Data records
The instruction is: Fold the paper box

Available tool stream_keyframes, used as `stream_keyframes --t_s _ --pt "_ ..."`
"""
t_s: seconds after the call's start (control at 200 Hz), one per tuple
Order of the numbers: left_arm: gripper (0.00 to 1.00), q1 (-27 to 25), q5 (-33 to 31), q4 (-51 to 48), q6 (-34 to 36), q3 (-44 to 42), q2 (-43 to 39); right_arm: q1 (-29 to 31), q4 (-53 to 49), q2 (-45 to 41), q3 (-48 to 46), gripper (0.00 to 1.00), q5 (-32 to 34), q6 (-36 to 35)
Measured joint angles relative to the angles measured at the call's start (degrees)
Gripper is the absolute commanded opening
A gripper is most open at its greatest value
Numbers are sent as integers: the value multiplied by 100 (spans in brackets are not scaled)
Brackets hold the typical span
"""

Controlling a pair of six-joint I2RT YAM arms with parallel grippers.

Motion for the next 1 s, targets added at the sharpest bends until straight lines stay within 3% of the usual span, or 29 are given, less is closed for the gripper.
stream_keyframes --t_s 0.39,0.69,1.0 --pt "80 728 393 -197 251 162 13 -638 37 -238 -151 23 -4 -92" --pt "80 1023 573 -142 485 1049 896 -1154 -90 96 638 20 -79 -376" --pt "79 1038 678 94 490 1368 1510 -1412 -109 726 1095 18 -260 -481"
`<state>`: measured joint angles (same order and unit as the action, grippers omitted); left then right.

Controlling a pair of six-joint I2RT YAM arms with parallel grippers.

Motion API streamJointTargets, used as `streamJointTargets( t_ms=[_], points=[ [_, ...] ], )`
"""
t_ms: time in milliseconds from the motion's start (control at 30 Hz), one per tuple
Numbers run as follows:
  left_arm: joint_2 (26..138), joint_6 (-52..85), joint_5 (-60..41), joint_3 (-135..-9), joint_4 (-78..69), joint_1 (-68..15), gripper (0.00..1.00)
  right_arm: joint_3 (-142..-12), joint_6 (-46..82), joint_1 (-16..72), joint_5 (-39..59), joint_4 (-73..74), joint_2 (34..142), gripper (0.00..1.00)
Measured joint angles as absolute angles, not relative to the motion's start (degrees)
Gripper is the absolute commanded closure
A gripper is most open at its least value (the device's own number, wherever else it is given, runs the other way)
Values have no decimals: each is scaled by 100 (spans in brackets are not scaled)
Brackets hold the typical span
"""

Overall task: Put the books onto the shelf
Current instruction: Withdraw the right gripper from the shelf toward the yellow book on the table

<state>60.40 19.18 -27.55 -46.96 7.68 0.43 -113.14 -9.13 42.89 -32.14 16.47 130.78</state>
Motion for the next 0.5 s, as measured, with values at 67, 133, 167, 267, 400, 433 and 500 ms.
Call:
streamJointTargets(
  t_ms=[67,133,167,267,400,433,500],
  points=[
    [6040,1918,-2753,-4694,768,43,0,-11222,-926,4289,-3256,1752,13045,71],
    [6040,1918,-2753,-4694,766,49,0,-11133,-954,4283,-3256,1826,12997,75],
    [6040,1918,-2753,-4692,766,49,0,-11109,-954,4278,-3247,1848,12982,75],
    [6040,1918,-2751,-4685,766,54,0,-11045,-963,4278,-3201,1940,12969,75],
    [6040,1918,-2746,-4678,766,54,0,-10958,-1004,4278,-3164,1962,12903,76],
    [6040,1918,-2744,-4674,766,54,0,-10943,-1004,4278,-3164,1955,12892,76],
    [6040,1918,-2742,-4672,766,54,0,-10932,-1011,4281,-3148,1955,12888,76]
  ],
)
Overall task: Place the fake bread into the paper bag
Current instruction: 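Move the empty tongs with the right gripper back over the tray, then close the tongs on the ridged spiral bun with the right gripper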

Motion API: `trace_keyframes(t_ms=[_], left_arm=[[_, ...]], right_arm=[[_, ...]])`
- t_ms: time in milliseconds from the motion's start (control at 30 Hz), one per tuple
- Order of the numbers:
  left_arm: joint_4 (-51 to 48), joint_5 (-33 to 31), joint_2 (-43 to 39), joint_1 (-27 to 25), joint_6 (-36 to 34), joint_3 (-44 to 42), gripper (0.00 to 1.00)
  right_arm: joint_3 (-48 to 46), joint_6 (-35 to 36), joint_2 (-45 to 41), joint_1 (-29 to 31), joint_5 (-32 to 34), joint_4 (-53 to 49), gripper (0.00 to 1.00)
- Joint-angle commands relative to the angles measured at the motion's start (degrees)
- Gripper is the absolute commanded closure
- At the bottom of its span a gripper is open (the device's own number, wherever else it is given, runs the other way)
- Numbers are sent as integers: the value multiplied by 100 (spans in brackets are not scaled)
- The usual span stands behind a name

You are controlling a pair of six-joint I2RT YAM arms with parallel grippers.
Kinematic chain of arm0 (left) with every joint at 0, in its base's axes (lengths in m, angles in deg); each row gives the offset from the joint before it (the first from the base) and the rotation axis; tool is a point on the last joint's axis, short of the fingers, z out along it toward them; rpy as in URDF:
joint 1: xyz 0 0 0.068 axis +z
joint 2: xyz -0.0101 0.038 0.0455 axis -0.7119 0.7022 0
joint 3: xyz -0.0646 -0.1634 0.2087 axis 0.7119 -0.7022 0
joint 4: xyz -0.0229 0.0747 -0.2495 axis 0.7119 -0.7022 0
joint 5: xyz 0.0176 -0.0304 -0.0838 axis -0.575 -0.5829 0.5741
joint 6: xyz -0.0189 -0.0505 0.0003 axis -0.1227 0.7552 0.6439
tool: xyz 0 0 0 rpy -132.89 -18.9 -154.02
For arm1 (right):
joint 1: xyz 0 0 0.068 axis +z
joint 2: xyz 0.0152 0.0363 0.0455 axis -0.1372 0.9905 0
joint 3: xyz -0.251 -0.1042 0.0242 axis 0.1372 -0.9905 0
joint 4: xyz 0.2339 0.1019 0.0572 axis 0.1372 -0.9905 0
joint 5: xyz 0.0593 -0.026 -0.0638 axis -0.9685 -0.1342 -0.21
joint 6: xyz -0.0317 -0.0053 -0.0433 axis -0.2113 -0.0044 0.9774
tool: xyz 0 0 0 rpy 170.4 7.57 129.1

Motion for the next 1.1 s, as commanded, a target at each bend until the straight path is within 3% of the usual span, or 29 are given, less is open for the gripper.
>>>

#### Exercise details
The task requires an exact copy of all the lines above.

#### Response to this task
The instruction is: Fold the paper box

Available tool stream_keyframes, used as `stream_keyframes --t_s _ --pt "_ ..."`
"""
t_s: seconds after the call's start (control at 200 Hz), one per tuple
Order of the numbers: left_arm: gripper (0.00 to 1.00), q1 (-27 to 25), q5 (-33 to 31), q4 (-51 to 48), q6 (-34 to 36), q3 (-44 to 42), q2 (-43 to 39); right_arm: q1 (-29 to 31), q4 (-53 to 49), q2 (-45 to 41), q3 (-48 to 46), gripper (0.00 to 1.00), q5 (-32 to 34), q6 (-36 to 35)
Measured joint angles relative to the angles measured at the call's start (degrees)
Gripper is the absolute commanded opening
A gripper is most open at its greatest value
Numbers are sent as integers: the value multiplied by 100 (spans in brackets are not scaled)
Brackets hold the typical span
"""

Controlling a pair of six-joint I2RT YAM arms with parallel grippers.

Motion for the next 1 s, targets added at the sharpest bends until straight lines stay within 3% of the usual span, or 29 are given, less is closed for the gripper.
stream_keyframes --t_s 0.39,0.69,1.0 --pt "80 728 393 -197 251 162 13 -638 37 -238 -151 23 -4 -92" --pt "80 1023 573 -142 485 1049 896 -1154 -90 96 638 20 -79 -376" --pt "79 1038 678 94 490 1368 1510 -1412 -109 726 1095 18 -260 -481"
`<state>`: measured joint angles (same order and unit as the action, grippers omitted); left then right.

Controlling a pair of six-joint I2RT YAM arms with parallel grippers.

Motion API streamJointTargets, used as `streamJointTargets( t_ms=[_], points=[ [_, ...] ], )`
"""
t_ms: time in milliseconds from the motion's start (control at 30 Hz), one per tuple
Numbers run as follows:
  left_arm: joint_2 (26..138), joint_6 (-52..85), joint_5 (-60..41), joint_3 (-135..-9), joint_4 (-78..69), joint_1 (-68..15), gripper (0.00..1.00)
  right_arm: joint_3 (-142..-12), joint_6 (-46..82), joint_1 (-16..72), joint_5 (-39..59), joint_4 (-73..74), joint_2 (34..142), gripper (0.00..1.00)
Measured joint angles as absolute angles, not relative to the motion's start (degrees)
Gripper is the absolute commanded closure
A gripper is most open at its least value (the device's own number, wherever else it is given, runs the other way)
Values have no decimals: each is scaled by 100 (spans in brackets are not scaled)
Brackets hold the typical span
"""

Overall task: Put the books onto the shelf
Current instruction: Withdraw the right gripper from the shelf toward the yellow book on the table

<state>60.40 19.18 -27.55 -46.96 7.68 0.43 -113.14 -9.13 42.89 -32.14 16.47 130.78</state>
Motion for the next 0.5 s, as measured, with values at 67, 133, 167, 267, 400, 433 and 500 ms.
Call:
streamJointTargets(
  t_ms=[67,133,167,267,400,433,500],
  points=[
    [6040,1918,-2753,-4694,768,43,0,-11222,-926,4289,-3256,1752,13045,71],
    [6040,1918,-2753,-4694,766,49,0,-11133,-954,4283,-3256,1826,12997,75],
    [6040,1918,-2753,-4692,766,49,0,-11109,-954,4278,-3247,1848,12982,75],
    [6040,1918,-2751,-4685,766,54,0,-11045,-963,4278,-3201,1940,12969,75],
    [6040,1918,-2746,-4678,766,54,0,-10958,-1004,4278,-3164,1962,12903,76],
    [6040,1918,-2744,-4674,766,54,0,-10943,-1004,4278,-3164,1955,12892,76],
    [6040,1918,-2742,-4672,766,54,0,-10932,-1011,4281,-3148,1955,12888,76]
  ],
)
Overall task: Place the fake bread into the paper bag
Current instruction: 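Move the empty tongs with the right gripper back over the tray, then close the tongs on the ridged spiral bun with the right gripper
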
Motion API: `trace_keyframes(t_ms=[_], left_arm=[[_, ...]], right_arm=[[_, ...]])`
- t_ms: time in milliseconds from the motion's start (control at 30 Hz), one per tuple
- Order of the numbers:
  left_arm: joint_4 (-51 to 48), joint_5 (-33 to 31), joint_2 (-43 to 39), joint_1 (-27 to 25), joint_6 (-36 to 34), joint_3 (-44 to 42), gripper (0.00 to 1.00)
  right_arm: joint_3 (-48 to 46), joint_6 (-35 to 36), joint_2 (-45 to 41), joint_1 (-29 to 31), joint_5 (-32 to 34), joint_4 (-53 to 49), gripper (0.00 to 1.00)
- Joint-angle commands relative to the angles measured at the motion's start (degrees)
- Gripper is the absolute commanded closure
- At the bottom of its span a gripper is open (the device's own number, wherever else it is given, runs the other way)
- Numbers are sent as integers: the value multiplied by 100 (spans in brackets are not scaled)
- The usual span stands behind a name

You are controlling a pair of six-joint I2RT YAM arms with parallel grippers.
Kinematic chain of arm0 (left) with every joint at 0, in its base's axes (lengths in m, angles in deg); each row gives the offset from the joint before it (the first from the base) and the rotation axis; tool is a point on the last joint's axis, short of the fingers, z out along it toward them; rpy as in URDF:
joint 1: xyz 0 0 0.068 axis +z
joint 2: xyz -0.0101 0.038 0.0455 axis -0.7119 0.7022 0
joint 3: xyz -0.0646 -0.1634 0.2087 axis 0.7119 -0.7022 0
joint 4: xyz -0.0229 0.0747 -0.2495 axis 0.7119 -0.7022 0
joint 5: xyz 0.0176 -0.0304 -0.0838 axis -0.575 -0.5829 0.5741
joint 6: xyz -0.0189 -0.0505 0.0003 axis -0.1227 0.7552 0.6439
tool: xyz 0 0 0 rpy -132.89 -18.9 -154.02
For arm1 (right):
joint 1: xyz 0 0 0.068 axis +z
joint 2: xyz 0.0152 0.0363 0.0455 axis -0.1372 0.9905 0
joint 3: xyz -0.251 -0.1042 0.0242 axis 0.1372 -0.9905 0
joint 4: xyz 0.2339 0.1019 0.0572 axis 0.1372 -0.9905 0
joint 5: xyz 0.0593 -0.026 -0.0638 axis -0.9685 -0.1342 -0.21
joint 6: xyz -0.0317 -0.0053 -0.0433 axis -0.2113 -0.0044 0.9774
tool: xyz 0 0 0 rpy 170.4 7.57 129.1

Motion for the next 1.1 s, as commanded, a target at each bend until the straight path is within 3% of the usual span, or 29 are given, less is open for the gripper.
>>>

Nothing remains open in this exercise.